**Instructions for the task**. Reproduce the records exactly, but not the pictures.

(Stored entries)
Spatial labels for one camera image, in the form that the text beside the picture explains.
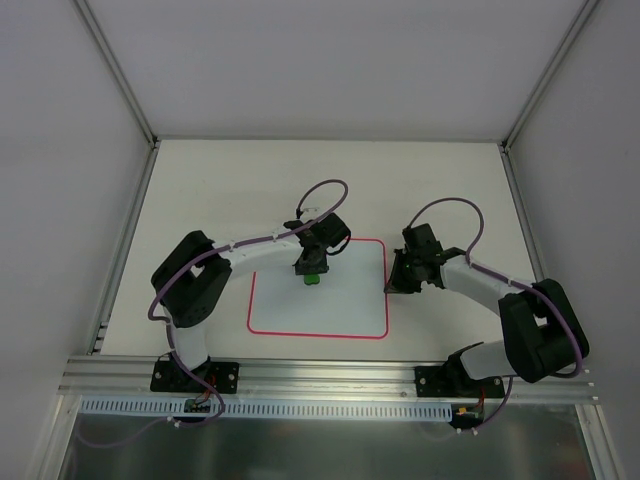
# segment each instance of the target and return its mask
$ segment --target purple cable
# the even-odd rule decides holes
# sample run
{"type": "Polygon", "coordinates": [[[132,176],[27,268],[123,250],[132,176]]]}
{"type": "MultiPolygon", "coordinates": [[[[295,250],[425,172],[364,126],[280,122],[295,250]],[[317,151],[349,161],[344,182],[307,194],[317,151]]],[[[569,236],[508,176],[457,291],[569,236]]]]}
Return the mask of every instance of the purple cable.
{"type": "Polygon", "coordinates": [[[80,441],[80,443],[82,443],[83,445],[86,445],[87,447],[90,447],[90,448],[104,448],[104,449],[107,449],[107,448],[124,447],[125,445],[127,445],[127,444],[133,442],[134,440],[136,440],[140,435],[145,433],[147,430],[149,430],[154,425],[157,425],[157,424],[163,423],[163,422],[168,422],[167,417],[161,417],[161,418],[156,418],[155,420],[152,420],[151,422],[147,423],[144,427],[142,427],[140,430],[138,430],[136,433],[134,433],[130,437],[125,438],[124,440],[118,440],[117,442],[111,442],[111,443],[95,443],[95,442],[92,442],[90,440],[87,440],[86,438],[84,438],[82,433],[80,433],[80,421],[78,421],[78,424],[76,425],[75,437],[80,441]]]}
{"type": "MultiPolygon", "coordinates": [[[[430,208],[430,207],[432,207],[434,205],[437,205],[437,204],[443,203],[443,202],[461,202],[461,203],[466,203],[467,205],[471,206],[476,211],[476,213],[478,214],[478,219],[480,220],[480,227],[478,228],[477,235],[475,236],[475,238],[473,239],[473,241],[471,242],[471,244],[467,248],[467,252],[465,254],[465,260],[466,260],[467,264],[469,265],[470,268],[473,268],[474,270],[482,272],[485,275],[489,275],[490,277],[493,277],[493,278],[495,278],[497,280],[500,280],[501,282],[504,282],[504,283],[506,283],[508,285],[511,284],[514,287],[520,288],[520,289],[522,289],[522,290],[524,290],[526,292],[529,292],[529,293],[535,295],[536,297],[538,297],[547,306],[547,308],[551,311],[551,313],[558,320],[558,323],[562,327],[562,330],[564,331],[565,335],[569,339],[569,343],[571,344],[571,348],[573,349],[573,353],[574,353],[575,359],[576,359],[575,368],[574,368],[574,370],[572,372],[569,372],[569,373],[555,373],[553,376],[559,377],[559,378],[573,378],[573,377],[578,376],[580,374],[580,372],[582,371],[582,351],[580,350],[580,346],[578,345],[578,341],[576,340],[575,335],[573,335],[573,332],[571,331],[571,328],[569,328],[569,325],[567,324],[567,321],[564,319],[564,317],[562,316],[562,314],[560,313],[558,308],[553,304],[553,302],[551,302],[551,300],[549,300],[549,298],[546,295],[544,295],[542,292],[539,292],[535,288],[532,288],[530,285],[525,285],[524,283],[520,283],[520,282],[517,282],[515,280],[510,280],[507,276],[505,276],[505,275],[503,275],[503,274],[501,274],[499,272],[491,270],[491,269],[489,269],[487,267],[484,267],[482,265],[477,265],[477,264],[475,264],[475,263],[473,263],[471,261],[471,251],[478,244],[478,242],[480,241],[480,238],[482,237],[482,234],[484,233],[484,215],[482,214],[482,211],[480,210],[480,207],[478,207],[478,205],[473,203],[471,200],[467,200],[466,198],[462,198],[462,197],[440,198],[438,200],[434,200],[431,203],[428,203],[423,208],[421,208],[420,211],[418,213],[416,213],[416,215],[411,219],[411,222],[409,222],[409,227],[413,226],[415,221],[418,219],[418,217],[420,217],[420,215],[422,215],[424,213],[425,210],[427,210],[428,208],[430,208]]],[[[507,401],[509,400],[509,397],[511,396],[512,387],[513,387],[513,377],[509,377],[509,385],[507,387],[507,392],[505,393],[504,398],[502,399],[502,402],[500,403],[498,408],[484,422],[482,422],[478,427],[476,427],[476,430],[481,428],[481,427],[484,427],[487,423],[492,421],[496,417],[496,415],[504,408],[504,406],[507,404],[507,401]]]]}

**Solution for this problem**.
Spatial labels for one camera image, in the form that the text beside the picture explains.
# segment each instance of the target and return its mask
$ segment --target purple cable
# the even-odd rule decides holes
# sample run
{"type": "Polygon", "coordinates": [[[132,176],[27,268],[123,250],[132,176]]]}
{"type": "MultiPolygon", "coordinates": [[[[295,250],[425,172],[364,126],[280,122],[295,250]],[[317,151],[349,161],[344,182],[307,194],[317,151]]],[[[569,236],[508,176],[457,291],[569,236]]]]}
Return the mask of every instance of the purple cable.
{"type": "Polygon", "coordinates": [[[80,441],[80,443],[82,443],[83,445],[86,445],[87,447],[90,447],[90,448],[104,448],[104,449],[107,449],[107,448],[124,447],[125,445],[127,445],[127,444],[133,442],[134,440],[136,440],[140,435],[145,433],[147,430],[149,430],[154,425],[157,425],[157,424],[163,423],[163,422],[168,422],[167,417],[161,417],[161,418],[156,418],[155,420],[152,420],[151,422],[147,423],[144,427],[142,427],[140,430],[138,430],[136,433],[134,433],[130,437],[125,438],[124,440],[118,440],[117,442],[111,442],[111,443],[95,443],[95,442],[92,442],[90,440],[87,440],[86,438],[84,438],[82,433],[80,433],[80,421],[78,421],[78,424],[76,425],[75,437],[80,441]]]}
{"type": "MultiPolygon", "coordinates": [[[[430,208],[430,207],[432,207],[434,205],[437,205],[437,204],[443,203],[443,202],[461,202],[461,203],[466,203],[467,205],[471,206],[476,211],[476,213],[478,214],[478,219],[480,220],[480,227],[478,228],[477,235],[475,236],[475,238],[473,239],[473,241],[471,242],[471,244],[467,248],[467,252],[465,254],[465,260],[466,260],[467,264],[469,265],[470,268],[473,268],[474,270],[482,272],[485,275],[489,275],[490,277],[493,277],[493,278],[495,278],[497,280],[500,280],[501,282],[504,282],[504,283],[506,283],[508,285],[511,284],[514,287],[520,288],[520,289],[522,289],[522,290],[524,290],[526,292],[529,292],[529,293],[535,295],[536,297],[538,297],[547,306],[547,308],[551,311],[551,313],[558,320],[558,323],[562,327],[562,330],[564,331],[565,335],[569,339],[569,343],[571,344],[571,348],[573,349],[573,353],[574,353],[575,359],[576,359],[575,368],[574,368],[574,370],[572,372],[569,372],[569,373],[555,373],[553,376],[559,377],[559,378],[573,378],[573,377],[578,376],[580,374],[580,372],[582,371],[582,351],[580,350],[580,346],[578,345],[578,341],[576,340],[575,335],[573,335],[573,332],[571,331],[571,328],[569,328],[569,325],[567,324],[567,321],[564,319],[564,317],[562,316],[562,314],[560,313],[558,308],[553,304],[553,302],[551,302],[551,300],[549,300],[549,298],[546,295],[544,295],[542,292],[539,292],[535,288],[532,288],[530,285],[525,285],[524,283],[520,283],[520,282],[517,282],[515,280],[510,280],[507,276],[505,276],[505,275],[503,275],[503,274],[501,274],[499,272],[491,270],[491,269],[489,269],[487,267],[484,267],[482,265],[477,265],[477,264],[475,264],[475,263],[473,263],[471,261],[471,251],[478,244],[478,242],[480,241],[480,238],[482,237],[482,234],[484,233],[484,215],[482,214],[482,211],[480,210],[480,207],[478,207],[478,205],[473,203],[471,200],[467,200],[466,198],[462,198],[462,197],[440,198],[438,200],[434,200],[431,203],[428,203],[423,208],[421,208],[420,211],[418,213],[416,213],[416,215],[411,219],[411,222],[409,222],[409,227],[413,226],[415,221],[418,219],[418,217],[420,217],[420,215],[422,215],[424,213],[425,210],[427,210],[428,208],[430,208]]],[[[507,401],[509,400],[509,397],[511,396],[512,387],[513,387],[513,377],[509,377],[509,385],[507,387],[507,392],[505,393],[504,398],[502,399],[502,402],[500,403],[498,408],[484,422],[482,422],[478,427],[476,427],[476,430],[481,428],[481,427],[484,427],[487,423],[492,421],[496,417],[496,415],[504,408],[504,406],[507,404],[507,401]]]]}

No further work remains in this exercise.